Required work – Write out all the material verbatim, line by line.
START Supplied information
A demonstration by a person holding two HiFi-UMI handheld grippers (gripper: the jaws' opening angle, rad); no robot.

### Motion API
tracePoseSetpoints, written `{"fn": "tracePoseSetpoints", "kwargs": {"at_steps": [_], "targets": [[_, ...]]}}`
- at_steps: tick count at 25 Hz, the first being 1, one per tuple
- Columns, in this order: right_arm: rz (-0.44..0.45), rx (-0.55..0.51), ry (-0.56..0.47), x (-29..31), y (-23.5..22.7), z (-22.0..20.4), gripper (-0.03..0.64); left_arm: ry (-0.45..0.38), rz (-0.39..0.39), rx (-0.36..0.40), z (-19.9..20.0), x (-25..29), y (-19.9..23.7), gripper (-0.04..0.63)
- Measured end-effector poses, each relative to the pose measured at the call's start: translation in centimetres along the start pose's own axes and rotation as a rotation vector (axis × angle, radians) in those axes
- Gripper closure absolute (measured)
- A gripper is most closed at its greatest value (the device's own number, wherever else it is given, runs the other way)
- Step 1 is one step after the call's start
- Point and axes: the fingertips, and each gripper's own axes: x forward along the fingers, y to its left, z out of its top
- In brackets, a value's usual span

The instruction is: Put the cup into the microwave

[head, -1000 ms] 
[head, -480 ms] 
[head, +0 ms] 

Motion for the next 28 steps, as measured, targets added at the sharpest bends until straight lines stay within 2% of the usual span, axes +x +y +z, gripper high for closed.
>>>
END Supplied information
Completed task –
A demonstration by a person holding two HiFi-UMI handheld grippers (gripper: the jaws' opening angle, rad); no robot.

### Motion API
tracePoseSetpoints, written `{"fn": "tracePoseSetpoints", "kwargs": {"at_steps": [_], "targets": [[_, ...]]}}`
- at_steps: tick count at 25 Hz, the first being 1, one per tuple
- Columns, in this order: right_arm: rz (-0.44..0.45), rx (-0.55..0.51), ry (-0.56..0.47), x (-29..31), y (-23.5..22.7), z (-22.0..20.4), gripper (-0.03..0.64); left_arm: ry (-0.45..0.38), rz (-0.39..0.39), rx (-0.36..0.40), z (-19.9..20.0), x (-25..29), y (-19.9..23.7), gripper (-0.04..0.63)
- Measured end-effector poses, each relative to the pose measured at the call's start: translation in centimetres along the start pose's own axes and rotation as a rotation vector (axis × angle, radians) in those axes
- Gripper closure absolute (measured)
- A gripper is most closed at its greatest value (the device's own number, wherever else it is given, runs the other way)
- Step 1 is one step after the call's start
- Point and axes: the fingertips, and each gripper's own axes: x forward along the fingers, y to its left, z out of its top
- In brackets, a value's usual span

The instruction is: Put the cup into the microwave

[head, -1000 ms] 
[head, -480 ms] 
[head, +0 ms] 

Motion for the next 28 steps, as measured, targets added at the sharpest bends until straight lines stay within 2% of the usual span, axes +x +y +z, gripper high for closed.
>>>

Nothing else is required for this exercise.